- HOW TO COMPLETE THIS TASK:
Scan the material below for "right", then return each line that contains it.

- DATA EXCERPT:

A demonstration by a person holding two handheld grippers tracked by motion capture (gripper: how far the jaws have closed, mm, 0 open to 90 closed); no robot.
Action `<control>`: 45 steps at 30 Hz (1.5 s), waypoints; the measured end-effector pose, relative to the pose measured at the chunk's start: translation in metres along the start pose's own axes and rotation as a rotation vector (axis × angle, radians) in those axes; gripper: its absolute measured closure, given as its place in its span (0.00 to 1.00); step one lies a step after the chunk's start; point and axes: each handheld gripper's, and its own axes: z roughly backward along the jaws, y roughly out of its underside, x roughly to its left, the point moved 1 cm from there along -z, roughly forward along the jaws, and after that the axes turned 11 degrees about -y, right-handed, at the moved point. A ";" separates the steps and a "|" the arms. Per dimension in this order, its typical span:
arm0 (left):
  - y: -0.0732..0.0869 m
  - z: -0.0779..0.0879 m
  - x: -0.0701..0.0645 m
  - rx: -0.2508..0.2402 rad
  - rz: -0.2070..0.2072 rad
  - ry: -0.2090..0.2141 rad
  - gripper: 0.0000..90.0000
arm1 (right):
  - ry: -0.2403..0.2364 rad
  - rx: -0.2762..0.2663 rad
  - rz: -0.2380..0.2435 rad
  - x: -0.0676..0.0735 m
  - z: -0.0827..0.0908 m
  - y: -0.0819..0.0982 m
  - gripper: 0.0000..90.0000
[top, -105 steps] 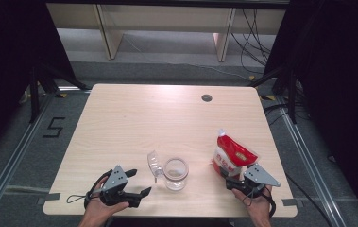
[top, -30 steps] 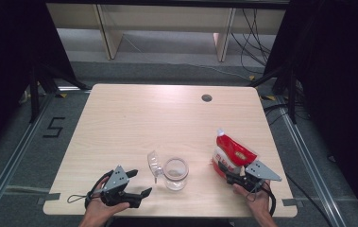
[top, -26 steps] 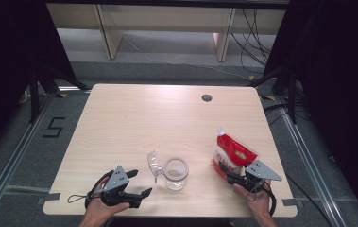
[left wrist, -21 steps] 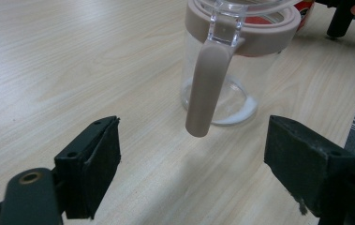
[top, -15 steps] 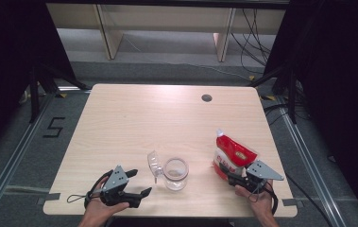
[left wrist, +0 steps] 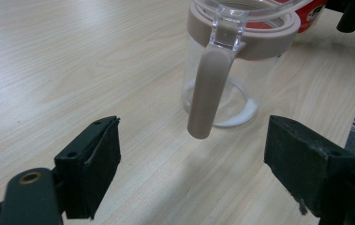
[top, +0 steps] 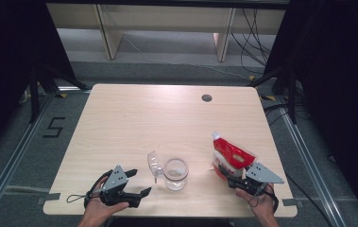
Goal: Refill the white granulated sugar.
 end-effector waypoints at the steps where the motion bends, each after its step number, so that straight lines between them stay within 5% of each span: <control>1: 0.000 0.000 0.000 -0.002 0.003 0.001 0.20 | 0.013 0.011 0.002 0.002 0.002 -0.001 0.45; 2: 0.000 0.000 0.000 -0.003 0.002 0.001 0.20 | 0.011 0.015 0.015 0.004 0.003 -0.003 0.45; 3: 0.000 0.000 0.000 -0.001 0.000 -0.001 0.20 | 0.017 0.038 0.085 0.006 0.005 -0.007 0.45; 9: 0.000 0.000 0.001 0.002 -0.010 -0.003 0.20 | 0.047 0.083 0.211 0.018 0.009 -0.019 0.45; 12: 0.000 0.000 0.001 0.006 -0.014 -0.006 0.20 | 0.055 0.124 0.320 0.021 0.010 -0.024 0.45; 15: 0.000 0.000 0.001 0.003 -0.011 -0.005 0.20 | 0.057 0.129 0.326 0.025 0.009 -0.025 0.45; 17: 0.000 0.000 0.001 0.000 -0.008 -0.004 0.20 | 0.058 0.167 0.390 0.029 0.008 -0.027 0.46; 22: 0.000 0.000 0.002 0.005 -0.015 -0.005 0.20 | 0.060 0.195 0.449 0.035 0.006 -0.029 0.46; 31: 0.000 0.000 0.001 0.008 -0.015 -0.012 0.20 | 0.078 0.304 0.634 0.044 0.005 -0.036 0.46; 40: 0.000 0.000 0.001 0.010 -0.020 -0.018 0.20 | 0.098 0.359 0.747 0.048 0.001 -0.037 0.46; 41: 0.000 0.000 0.002 0.005 -0.051 -0.017 0.20 | 0.103 0.373 0.768 0.050 0.001 -0.038 0.46; 43: -0.001 0.000 0.002 0.004 -0.054 -0.016 0.20 | 0.130 0.393 0.755 0.052 0.002 -0.037 0.46; 44: 0.000 0.000 0.002 0.006 -0.058 -0.018 0.20 | 0.138 0.394 0.800 0.051 0.001 -0.038 0.46; 45: 0.000 0.000 0.002 0.006 -0.058 -0.018 0.20 | 0.138 0.406 0.794 0.052 0.001 -0.038 0.46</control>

- ANSWER SECTION:
Action `<control>`: 45 steps at 30 Hz (1.5 s), waypoints; the measured end-effector pose, relative to the pose measured at the chunk's start: translation in metres along the start pose's own axes and rotation as a rotation vector (axis × angle, radians) in those axes; gripper: its absolute measured closure, given as its place in its span (0.00 to 1.00); step one lies a step after the chunk's start; point and axes: each handheld gripper's, and its own axes: z roughly backward along the jaws, y roughly out of its underside, x roughly to its left, the point moved 1 cm from there along -z, roughly forward along the jaws, and after that the axes turned 11 degrees about -y, right-handed, at the moved point. A ";" separates the steps and a "|" the arms. Per dimension in this order, its typical span:
arm1 (right):

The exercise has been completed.